WORK REQUIRED: Copy every line that contains the string "about" from the entries below.
===== LISTED ENTRIES
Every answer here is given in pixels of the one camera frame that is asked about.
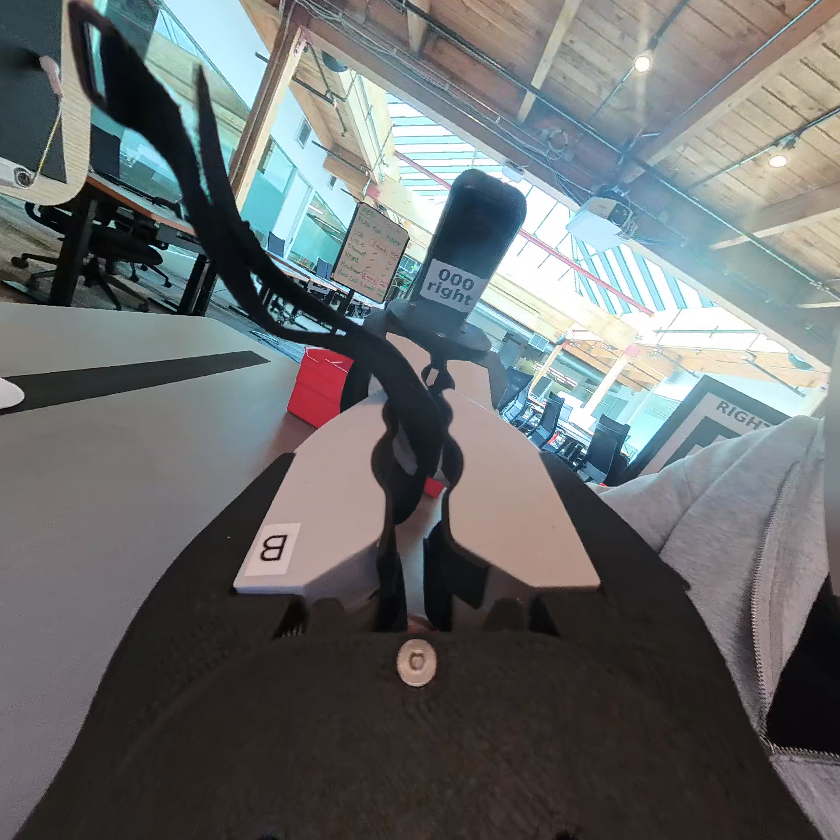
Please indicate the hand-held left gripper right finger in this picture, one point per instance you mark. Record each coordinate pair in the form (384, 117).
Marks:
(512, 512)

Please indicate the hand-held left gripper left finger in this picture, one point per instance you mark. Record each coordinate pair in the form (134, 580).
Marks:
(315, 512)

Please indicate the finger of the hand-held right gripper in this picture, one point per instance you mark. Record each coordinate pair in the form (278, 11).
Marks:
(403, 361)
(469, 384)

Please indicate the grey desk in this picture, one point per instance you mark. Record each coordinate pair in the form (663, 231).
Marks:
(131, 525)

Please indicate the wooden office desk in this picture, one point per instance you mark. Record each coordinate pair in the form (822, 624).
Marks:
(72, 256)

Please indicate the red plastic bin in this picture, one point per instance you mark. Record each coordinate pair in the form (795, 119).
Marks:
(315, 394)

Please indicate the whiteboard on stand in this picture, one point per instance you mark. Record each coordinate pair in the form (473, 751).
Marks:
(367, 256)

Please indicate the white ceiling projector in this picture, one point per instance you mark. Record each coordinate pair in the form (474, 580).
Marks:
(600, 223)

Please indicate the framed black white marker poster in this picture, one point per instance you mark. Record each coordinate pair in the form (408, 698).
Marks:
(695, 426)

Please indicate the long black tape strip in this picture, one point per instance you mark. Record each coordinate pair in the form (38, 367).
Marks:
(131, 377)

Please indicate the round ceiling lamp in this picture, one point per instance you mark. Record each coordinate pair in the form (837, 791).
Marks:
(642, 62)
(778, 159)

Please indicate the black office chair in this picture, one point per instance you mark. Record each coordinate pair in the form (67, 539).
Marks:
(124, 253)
==========
===== LISTED ENTRIES
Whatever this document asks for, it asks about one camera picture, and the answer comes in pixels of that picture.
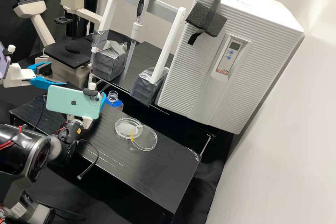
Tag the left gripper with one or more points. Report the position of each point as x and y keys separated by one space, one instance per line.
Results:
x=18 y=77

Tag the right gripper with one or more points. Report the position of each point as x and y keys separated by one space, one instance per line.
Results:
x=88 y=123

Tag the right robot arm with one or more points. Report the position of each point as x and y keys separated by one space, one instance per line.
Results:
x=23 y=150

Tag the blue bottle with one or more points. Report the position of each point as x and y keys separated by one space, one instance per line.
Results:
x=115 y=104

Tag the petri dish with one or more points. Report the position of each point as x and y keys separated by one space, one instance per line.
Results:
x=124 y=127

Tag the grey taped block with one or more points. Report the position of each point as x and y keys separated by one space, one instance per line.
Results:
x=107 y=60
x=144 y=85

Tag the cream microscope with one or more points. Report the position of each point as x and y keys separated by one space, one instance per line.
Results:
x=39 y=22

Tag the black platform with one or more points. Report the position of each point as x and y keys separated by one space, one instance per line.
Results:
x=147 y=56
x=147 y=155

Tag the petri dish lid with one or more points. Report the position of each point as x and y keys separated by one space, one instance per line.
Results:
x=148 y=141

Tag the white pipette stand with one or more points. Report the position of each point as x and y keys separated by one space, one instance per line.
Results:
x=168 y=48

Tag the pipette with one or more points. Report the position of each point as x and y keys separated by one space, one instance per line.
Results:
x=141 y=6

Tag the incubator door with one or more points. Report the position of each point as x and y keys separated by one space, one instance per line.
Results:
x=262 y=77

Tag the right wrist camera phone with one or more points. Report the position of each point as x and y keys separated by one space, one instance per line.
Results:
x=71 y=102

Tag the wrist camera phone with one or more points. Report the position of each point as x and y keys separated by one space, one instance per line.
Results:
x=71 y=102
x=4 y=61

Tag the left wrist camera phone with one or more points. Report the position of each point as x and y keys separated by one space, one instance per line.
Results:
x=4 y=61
==========
SOLUTION TO THIS TASK:
Every answer here is given in pixels of the one camera frame that is asked about.
Whatever this document asks for, it asks about one camera picture, and the answer comes in pixels of that picture.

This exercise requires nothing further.